:: What is being asked ::
When the line containing "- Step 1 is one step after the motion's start" appears in the data below, begin copying there and stop only after the line containing "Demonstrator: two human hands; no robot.".
--- Records for this task Enclosed Below ---
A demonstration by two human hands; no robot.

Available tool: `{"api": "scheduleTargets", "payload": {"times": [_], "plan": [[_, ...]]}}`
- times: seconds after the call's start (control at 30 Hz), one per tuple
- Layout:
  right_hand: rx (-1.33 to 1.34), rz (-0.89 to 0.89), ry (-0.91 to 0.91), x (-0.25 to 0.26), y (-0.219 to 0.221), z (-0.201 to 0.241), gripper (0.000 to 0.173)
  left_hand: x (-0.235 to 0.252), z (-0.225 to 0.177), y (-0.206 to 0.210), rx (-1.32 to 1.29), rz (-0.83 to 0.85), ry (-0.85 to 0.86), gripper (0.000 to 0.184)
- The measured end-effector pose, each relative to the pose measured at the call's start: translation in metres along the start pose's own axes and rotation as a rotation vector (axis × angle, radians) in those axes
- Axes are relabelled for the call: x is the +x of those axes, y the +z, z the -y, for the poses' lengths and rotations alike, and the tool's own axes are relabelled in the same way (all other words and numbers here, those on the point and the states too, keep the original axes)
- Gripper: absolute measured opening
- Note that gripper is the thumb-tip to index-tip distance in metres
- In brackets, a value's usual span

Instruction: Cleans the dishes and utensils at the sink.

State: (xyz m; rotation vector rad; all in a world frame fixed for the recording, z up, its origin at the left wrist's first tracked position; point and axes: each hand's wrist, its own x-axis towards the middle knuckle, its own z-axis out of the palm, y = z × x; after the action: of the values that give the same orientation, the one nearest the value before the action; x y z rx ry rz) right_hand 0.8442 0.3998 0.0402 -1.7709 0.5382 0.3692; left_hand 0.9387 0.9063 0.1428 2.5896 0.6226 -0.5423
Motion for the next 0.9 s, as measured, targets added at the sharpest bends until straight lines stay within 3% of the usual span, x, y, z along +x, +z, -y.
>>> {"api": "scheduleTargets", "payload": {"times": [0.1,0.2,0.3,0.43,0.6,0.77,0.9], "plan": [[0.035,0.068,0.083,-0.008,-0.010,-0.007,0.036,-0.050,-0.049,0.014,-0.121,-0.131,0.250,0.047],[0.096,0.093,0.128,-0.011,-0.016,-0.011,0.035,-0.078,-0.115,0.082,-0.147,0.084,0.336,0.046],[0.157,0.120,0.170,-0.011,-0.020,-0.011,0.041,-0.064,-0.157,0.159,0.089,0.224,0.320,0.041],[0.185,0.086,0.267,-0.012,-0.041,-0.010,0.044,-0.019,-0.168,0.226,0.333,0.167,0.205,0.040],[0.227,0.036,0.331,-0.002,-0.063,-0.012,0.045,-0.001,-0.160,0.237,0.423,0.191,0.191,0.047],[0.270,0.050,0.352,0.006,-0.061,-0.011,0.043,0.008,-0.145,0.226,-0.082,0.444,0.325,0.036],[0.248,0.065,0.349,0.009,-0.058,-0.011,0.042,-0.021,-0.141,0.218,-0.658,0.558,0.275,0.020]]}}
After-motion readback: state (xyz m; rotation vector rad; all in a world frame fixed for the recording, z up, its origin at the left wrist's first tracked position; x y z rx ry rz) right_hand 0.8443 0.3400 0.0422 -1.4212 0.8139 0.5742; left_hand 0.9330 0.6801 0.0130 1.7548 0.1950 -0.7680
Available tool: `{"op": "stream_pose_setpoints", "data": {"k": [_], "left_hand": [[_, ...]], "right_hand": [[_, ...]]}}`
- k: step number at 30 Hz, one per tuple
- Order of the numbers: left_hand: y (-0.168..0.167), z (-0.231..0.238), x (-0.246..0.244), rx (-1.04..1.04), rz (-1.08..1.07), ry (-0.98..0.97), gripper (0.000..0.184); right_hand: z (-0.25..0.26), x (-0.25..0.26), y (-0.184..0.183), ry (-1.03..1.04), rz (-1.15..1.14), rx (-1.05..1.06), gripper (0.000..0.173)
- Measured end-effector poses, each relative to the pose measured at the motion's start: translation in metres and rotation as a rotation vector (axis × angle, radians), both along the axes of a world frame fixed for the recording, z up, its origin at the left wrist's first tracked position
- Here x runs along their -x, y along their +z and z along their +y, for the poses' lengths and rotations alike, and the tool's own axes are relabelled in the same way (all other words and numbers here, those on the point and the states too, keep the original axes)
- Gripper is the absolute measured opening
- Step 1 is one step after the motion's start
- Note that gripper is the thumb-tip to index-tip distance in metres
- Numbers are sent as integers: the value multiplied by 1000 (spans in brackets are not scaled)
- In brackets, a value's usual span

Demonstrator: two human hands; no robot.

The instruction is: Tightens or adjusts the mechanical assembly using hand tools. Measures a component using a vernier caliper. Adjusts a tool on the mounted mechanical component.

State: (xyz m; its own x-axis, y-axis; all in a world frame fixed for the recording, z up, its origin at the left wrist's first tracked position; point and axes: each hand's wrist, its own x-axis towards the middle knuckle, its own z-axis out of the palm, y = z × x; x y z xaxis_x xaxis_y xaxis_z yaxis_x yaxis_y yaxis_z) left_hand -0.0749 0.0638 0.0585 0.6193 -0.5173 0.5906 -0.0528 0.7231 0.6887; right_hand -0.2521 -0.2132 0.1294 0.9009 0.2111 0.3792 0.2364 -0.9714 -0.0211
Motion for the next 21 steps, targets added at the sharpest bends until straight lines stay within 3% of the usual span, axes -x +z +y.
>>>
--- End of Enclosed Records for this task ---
:: Answer section ::
- Step 1 is one step after the motion's start
- Note that gripper is the thumb-tip to index-tip distance in metres
- Numbers are sent as integers: the value multiplied by 1000 (spans in brackets are not scaled)
- In brackets, a value's usual span

Demonstrator: two human hands; no robot.

This exercise is now complete.